The fix_inherit_cv.py edit dropped the institution line everywhere. pycmor.global_attributes.get_institution() falls back to institution_id when not user-supplied, so files ended up with institution='AWI' — the ATTR009 / ATTR004 wcrp checks expect the CV-canonical description. Adds: institution: "Alfred Wegener Institute for Polar and Marine Research" (verbatim from CMIP7-CVs cmip7 collection 'institution' term 'AWI'). cli66 surfaced this on 163/163 files. Clears once submitted as cli67.
Three new high/medium wcrp_cmip7 + cf findings appeared once the DRS/CV plumbing landed clean. None of them block ESGF; all three are data-quality issues with single-point pycmor fixes. 1. cf:medi:§7.1 'lat outside lat_bnds' on FESOM ocean (63 files). _attach_bounds_from_mesh now promotes both the centroid coord and the bnds polygon to float64 explicitly. Same geometric content as the DARS mesh's float32 storage; the extra decimals give the CF in-bounds check enough margin to absorb the ULP drift that put ~21k of ~3.1M cells a fraction outside their own polygon.
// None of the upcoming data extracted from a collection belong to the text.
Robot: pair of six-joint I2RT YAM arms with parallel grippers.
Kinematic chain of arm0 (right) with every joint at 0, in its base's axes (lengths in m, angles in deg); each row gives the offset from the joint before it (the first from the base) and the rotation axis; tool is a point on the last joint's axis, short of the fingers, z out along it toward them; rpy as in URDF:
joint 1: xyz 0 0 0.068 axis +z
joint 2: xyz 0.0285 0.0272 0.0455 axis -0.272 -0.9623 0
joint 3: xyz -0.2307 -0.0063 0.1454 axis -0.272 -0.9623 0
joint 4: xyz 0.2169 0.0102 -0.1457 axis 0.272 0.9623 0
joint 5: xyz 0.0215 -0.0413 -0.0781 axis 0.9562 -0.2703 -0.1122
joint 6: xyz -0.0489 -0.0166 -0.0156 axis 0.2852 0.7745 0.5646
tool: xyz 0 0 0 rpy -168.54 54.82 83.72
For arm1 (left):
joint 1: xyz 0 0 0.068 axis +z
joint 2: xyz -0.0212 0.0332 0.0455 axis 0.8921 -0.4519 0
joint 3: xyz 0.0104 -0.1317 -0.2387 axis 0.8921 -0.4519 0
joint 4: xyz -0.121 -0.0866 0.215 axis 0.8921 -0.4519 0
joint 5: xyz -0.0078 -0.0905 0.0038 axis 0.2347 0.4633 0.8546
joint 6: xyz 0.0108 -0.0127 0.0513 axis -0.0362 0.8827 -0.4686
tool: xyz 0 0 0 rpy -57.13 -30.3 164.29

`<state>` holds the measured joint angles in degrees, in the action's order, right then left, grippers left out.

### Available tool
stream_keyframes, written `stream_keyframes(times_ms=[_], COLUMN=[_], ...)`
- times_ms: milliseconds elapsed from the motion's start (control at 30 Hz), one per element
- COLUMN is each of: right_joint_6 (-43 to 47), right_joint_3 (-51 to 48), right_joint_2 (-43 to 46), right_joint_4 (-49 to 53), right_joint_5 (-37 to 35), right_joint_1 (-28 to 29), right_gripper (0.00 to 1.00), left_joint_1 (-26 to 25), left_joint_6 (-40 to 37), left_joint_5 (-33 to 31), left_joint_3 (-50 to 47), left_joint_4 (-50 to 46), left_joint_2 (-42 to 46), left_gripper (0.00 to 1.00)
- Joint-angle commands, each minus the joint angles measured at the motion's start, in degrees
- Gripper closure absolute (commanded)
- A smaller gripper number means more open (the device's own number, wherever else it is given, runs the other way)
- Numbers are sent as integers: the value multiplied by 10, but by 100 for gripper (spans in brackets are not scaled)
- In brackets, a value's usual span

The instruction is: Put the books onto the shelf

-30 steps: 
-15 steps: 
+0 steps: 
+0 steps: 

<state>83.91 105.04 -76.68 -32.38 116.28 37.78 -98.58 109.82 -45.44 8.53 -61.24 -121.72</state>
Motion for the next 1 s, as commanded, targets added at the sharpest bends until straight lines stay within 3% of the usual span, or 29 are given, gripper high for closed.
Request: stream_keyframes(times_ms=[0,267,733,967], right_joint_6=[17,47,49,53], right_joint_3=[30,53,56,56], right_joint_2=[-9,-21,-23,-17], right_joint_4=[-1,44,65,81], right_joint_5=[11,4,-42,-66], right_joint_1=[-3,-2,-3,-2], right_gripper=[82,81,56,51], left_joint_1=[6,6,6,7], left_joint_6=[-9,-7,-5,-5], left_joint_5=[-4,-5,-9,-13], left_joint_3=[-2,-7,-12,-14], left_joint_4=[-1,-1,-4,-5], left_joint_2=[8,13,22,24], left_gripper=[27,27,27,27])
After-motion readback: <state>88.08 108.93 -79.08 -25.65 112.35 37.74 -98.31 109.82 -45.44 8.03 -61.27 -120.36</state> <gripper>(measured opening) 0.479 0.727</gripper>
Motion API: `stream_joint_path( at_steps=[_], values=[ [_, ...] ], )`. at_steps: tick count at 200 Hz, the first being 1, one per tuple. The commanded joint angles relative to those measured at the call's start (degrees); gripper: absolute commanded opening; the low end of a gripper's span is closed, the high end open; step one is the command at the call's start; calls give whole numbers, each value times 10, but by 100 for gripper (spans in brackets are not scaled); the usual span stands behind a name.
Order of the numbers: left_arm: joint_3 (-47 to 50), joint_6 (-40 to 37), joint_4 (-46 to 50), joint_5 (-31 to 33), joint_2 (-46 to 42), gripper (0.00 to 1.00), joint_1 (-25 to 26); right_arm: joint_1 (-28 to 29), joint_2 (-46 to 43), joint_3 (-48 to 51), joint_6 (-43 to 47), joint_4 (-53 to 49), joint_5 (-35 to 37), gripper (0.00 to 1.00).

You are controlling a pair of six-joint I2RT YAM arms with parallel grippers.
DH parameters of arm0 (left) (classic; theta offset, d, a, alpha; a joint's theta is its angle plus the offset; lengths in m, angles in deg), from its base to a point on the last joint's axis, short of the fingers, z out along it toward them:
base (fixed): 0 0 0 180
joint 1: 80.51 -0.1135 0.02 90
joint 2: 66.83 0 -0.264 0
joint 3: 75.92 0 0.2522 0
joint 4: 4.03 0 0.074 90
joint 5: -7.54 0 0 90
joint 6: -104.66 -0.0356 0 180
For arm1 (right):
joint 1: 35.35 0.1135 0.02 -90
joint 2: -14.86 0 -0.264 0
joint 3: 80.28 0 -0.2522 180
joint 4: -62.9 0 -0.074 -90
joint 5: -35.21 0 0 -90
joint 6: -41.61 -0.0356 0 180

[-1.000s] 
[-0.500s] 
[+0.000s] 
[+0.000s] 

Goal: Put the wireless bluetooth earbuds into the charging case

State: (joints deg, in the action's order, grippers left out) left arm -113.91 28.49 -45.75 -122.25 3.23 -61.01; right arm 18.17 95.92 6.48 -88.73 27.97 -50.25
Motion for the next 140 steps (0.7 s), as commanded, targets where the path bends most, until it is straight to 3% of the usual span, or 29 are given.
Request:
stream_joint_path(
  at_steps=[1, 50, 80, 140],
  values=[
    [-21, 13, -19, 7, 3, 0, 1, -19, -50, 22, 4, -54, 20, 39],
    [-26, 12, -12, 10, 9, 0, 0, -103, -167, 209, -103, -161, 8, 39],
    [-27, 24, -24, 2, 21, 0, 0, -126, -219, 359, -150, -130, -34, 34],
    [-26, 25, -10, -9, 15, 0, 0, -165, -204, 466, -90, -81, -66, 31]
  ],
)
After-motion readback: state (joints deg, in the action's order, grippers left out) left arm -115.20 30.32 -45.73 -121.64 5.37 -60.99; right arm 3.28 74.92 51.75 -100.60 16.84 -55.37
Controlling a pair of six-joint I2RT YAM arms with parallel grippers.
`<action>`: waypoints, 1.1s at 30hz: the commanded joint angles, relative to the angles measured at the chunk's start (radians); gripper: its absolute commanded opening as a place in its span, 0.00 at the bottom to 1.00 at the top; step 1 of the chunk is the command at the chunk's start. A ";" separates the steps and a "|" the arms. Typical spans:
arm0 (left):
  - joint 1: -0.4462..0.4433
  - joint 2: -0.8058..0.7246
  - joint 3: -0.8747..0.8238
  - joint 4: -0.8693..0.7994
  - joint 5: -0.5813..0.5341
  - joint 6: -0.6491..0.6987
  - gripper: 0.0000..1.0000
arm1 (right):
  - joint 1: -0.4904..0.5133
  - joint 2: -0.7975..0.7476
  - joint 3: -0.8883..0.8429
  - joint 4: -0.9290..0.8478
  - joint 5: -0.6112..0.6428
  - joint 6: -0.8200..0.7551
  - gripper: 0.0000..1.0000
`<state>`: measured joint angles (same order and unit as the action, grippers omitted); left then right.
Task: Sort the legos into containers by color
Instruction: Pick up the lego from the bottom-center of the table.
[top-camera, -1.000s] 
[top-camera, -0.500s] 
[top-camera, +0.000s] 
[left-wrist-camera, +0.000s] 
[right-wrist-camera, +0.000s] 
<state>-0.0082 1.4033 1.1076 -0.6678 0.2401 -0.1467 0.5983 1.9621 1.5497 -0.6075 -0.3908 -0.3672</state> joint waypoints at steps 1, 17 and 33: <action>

No actual mesh change. 2. wcrp_cmip7:medi:[TIME003a] 'time.calendar='standard' recommended 'proleptic_gregorian'' (37 files). XIOS-produced FESOM files arrive with calendar='standard'; time_bounds now forces the encoded calendar to 'proleptic_gregorian' on the main time coord (semantic no-op for any date past 1582-10-15, which covers every CMIP7 experiment). Clears the entire FESOM TIME003a class. 3. wcrp_cmip7:high:[VAR004] 'time_centered_bounds missing' (12 files) on LPJ-GUESS daily output. The auxiliary 'time_centered' coord (NEMO/FESOM XIOS convention for centre-of-averaging-period) carries bounds='time_centered_bounds' but pycmor only rebuilds time_bnds, leaving the reference dangling. _drop_xios_aux_time_coords now strips both time_centered and time_centered_bounds in the pre-save pass. Also clears the TIME003a finding on time_centered:calendar (which had survived the time-coord fix because it's a different variable).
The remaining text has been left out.